Os desafios da relação entre o homem e o meio ambiente

Enviada em 18/10/2019

Pero Vaz de Caminha, em sua carta endereçada ao Rei Dom Manuel, relata que as terras descobertas no novo mundo eram férteis e a riqueza natural inesgotável. Porém, a sociedade brasileira, aos poucos, degradou a maravilha anunciada de diversas formas, principalmente no que se refere ao conjunto de condições que permitem abrigar e reger a vida. Esse fato, aliado a negligência governamental, acarretou a atual conjuntura precária dos desafios da relação entre o homem e o meio ambiente. Assim, mostra-se relevante debater essa problemática, a qual está presente sobretudo nos âmbitos governamental e social.

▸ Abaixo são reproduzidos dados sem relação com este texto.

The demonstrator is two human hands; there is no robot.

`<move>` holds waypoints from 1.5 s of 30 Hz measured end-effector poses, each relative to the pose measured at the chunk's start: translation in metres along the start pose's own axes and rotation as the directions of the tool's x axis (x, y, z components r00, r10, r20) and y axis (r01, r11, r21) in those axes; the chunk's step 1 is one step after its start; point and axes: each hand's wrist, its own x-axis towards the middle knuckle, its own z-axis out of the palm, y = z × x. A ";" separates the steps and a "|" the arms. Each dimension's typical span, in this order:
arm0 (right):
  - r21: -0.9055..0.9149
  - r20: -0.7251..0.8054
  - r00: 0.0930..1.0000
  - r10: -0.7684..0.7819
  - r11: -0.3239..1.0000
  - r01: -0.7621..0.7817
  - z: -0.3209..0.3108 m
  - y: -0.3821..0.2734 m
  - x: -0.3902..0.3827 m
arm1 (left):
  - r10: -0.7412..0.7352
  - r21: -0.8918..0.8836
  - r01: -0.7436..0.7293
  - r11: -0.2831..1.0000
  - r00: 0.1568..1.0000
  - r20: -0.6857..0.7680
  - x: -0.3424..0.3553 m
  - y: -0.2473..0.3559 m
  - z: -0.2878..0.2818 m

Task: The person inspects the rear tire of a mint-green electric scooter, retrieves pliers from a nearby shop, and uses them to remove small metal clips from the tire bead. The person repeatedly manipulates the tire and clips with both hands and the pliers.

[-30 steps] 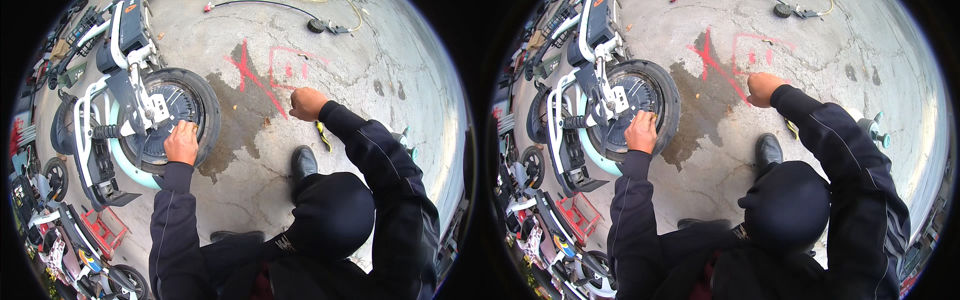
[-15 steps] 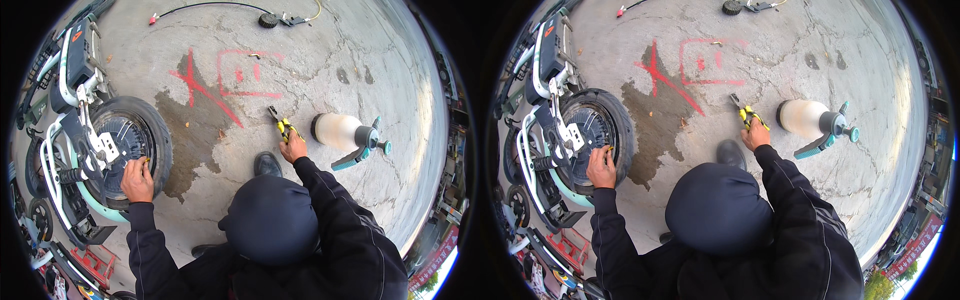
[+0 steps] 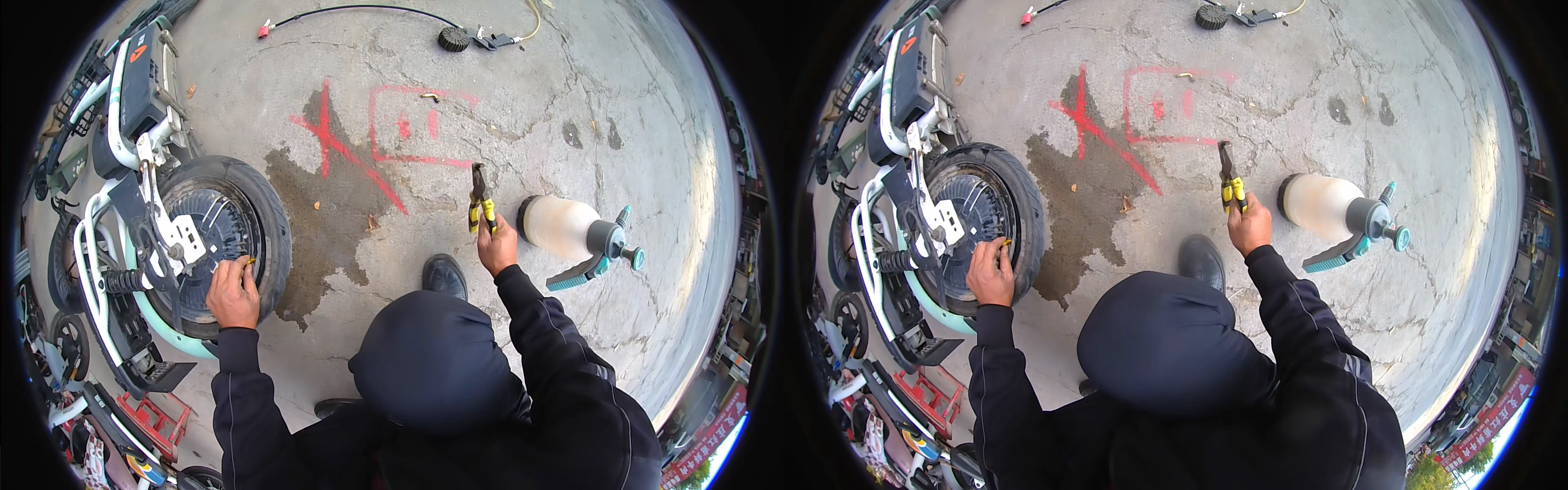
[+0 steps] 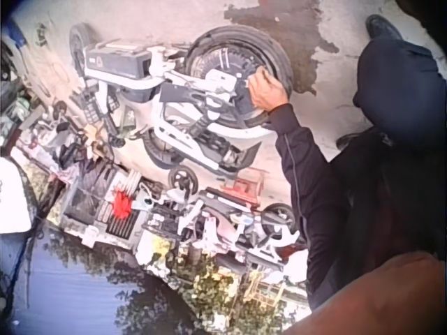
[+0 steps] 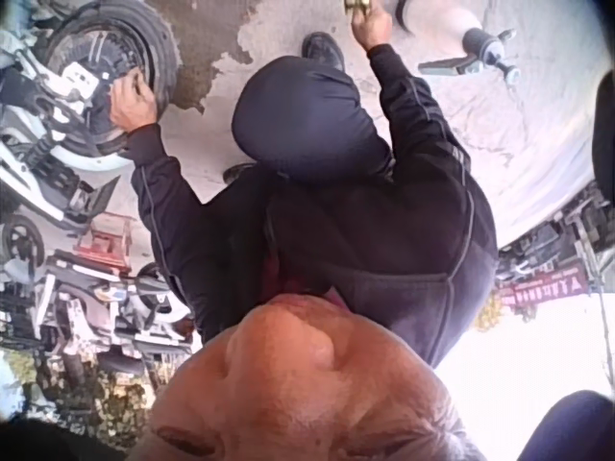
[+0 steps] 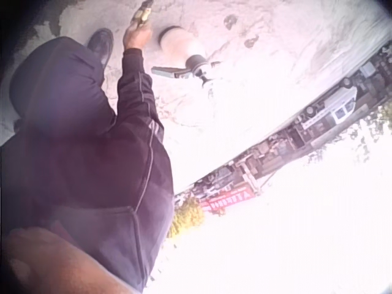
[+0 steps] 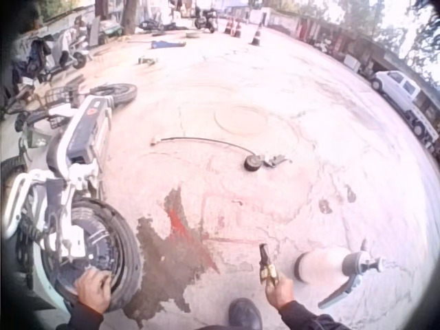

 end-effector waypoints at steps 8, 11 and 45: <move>0.113 0.171 0.985 -0.018 0.994 -0.001 0.010 0.005 -0.026 | 0.011 -0.060 -0.006 0.998 0.997 0.081 0.006 0.000 -0.009; 0.078 0.160 0.975 -0.156 0.986 0.146 -0.003 -0.018 -0.039 | -0.195 -0.119 0.206 0.971 0.976 0.095 0.015 0.020 -0.023; 0.676 0.701 0.663 -0.263 0.540 -0.500 0.009 -0.090 -0.032 | -0.428 -0.748 0.624 0.225 0.753 0.499 -0.034 0.127 0.055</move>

Em primeiro plano, é evidente a falha do Governo acerca da situação. De acordo com o artigo 225º da Constituição de 1988 - todos possuem direitos ao ecossistema ecologicamente equilibrado, impondo-se ao poder público o dever de defendê-lo e  preservá-lo-. Nessa perspectiva, é notório as dificuldades das autoridades em promover ações que propiciariam maior conservação da natureza. Somado a isso, o Brasil abrange um enorme patrimônio natural que garante aos brasileiros as condições essenciais, como por exemplo, água potável, solo fértil, clima favorável, sobrevivência e evolução. Entretanto, as degradações ambientais dos últimos anos, ratifica o desmazelo das autoridades. Exemplificação disso, se encontra na queimada da Amazônia, a qual ocorreu uma lentidão na execução de medidas para averiguar os danos. Assim sendo, o Ministério do Meio Ambiente deve exercer as leis existentes.

Ademais, convém associar o corpo social ao desgaste ecossistêmico. Conforme postulou, o eminente Hans Jonas, em seu princípio de responsabilidade, o desenvolvimento deve ser feito de forma que não prejudique as gerações futuras. Todavia, a realidade atual ligada à sociedade de consumo, vai de encontro aos preceitos do filósofo. Evidentemente, o desejo das indústrias em adquirir maiores capitais, o desmatamento das áreas de preservação, para aumentar a expansão agrícola e um maior número de veículos em circulação e, consequentemente a ampliação da liberação de componentes do efeito estufa, como por exemplo, o CO2. Logo, ratifica-se a ideia de que estes comportamentos implicará prejuízos futuros. Desse modo, o engajamento social é imprescindível para reduzir essa óbice.

Com o objetivo de minimizar os entraves do meio, medidas carecem ser executadas. Portanto, cabe Ministério do Meio Ambiente junto ao (IBAMA) exercer as leis existentes e promover maior contratação de fiscais, a fim de garantir uma proteção mais eficiente das áreas de conservação. Estes, devem aumentar as multas para os indivíduos que portam atitudes nocivas ao meio, como as indústrias e os agricultores ilegais. Outrossim, a comunidade necessita praticar ações que visam a preservação do ambiente, como a aceitação de carona , com o intuito de diminuir o número de veículos e a poluição.